Message Too Old, No Replies

Optimize query by removing UNIONS

rewrite query

         

redhatlab

11:00 am on Apr 26, 2009 (gmt 0)

10+ Year Member



Hi,

I have a big query per say and in top of that the query is also mean as a full text match query.

I have a phrase X and I split the phrase in unique combination of the words it is made of. The number of combination is (2^n)-1 where n is the number of words on the phrase.

The problem I am having is that long phrases create huge queries as I join them to execute them only once. Query are so big that a full Quad Hex with a ton of ram crash.

I am in the middle of a dilemma as the results are great, but it is killing the server.

What can I do?

Thank you

particleman

1:54 pm on Apr 26, 2009 (gmt 0)

10+ Year Member



why are you splitting those words up into separate queries? Are you talking mysql? If you can post the query it would probably be easier to help you out.

lammert

4:40 pm on Apr 27, 2009 (gmt 0)

WebmasterWorld Senior Member 10+ Year Member Top Contributors Of The Month



If I understand it correctly, you are trying to create some sort of multiple keyword search function over a number of database text entries.

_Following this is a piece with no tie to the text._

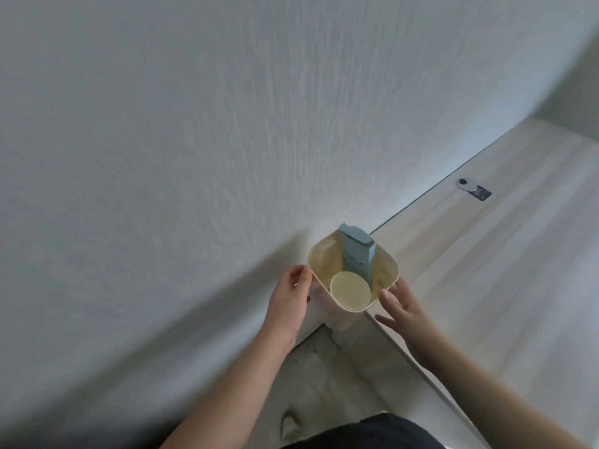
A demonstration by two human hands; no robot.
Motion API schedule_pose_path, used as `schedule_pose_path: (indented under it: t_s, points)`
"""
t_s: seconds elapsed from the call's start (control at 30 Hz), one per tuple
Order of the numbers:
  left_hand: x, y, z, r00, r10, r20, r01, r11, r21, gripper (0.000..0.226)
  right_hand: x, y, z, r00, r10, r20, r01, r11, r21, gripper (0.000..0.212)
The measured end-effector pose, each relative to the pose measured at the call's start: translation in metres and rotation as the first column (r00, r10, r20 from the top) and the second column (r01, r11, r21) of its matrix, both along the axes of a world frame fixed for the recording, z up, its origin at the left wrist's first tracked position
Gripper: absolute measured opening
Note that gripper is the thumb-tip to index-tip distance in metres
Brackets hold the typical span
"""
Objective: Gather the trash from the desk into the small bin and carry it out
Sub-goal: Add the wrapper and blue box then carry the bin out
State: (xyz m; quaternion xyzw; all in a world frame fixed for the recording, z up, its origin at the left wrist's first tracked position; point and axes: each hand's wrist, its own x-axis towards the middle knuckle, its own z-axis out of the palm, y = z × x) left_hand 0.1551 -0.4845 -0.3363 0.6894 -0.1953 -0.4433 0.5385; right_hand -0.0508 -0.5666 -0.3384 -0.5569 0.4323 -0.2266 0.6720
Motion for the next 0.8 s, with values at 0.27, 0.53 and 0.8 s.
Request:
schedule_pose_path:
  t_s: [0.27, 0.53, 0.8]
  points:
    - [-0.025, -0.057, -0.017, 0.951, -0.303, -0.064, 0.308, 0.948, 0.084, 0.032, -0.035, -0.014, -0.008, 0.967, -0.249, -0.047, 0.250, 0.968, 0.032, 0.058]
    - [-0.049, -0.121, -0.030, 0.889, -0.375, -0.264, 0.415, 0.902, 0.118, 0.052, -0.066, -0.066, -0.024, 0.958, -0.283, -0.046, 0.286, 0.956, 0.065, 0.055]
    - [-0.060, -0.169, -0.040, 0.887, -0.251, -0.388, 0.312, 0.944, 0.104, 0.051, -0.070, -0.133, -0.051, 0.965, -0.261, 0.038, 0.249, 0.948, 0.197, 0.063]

This is normally implemented by building inverse indexes of all words in all texts.

For example your database table `lines` contains two entries:

ID, text
1, "the quick brown fox"
2, "the yellow dog is not brown"

You run a script over this table and constructs the following word list.

ID, word, text_ID
1, "the", 1
2, "the", 2
3, "quick", 1
4, "brown", 1
5, "brown", 2
6, "fox", 1
7, "yellow", 2
8, "dog", 2
9, "is", 2
10, "not", 2

You create a new table `words` with all these words as separate rows.

Now if you want to search for all lines in your `lines` table which contain the words "the" and "fox" you create a query like (non-optimized pseudo SQL)

SELECT `lines`.`ID` AS `ID`, `lines`.`text` AS `text`
FROM `lines`,`words` AS `w1`,`words` AS `w2`
WHERE `w1`.`word` = 'the' AND
`w2`.`word` = 'fox' AND
`w1`.`text_ID` = `w2`.`text_ID` AND
`w1`.`text_ID` = `lines`.`ID`;

This shouldn't kill your server if you add more instances of `words` in the query, if you optimize the joins correctly.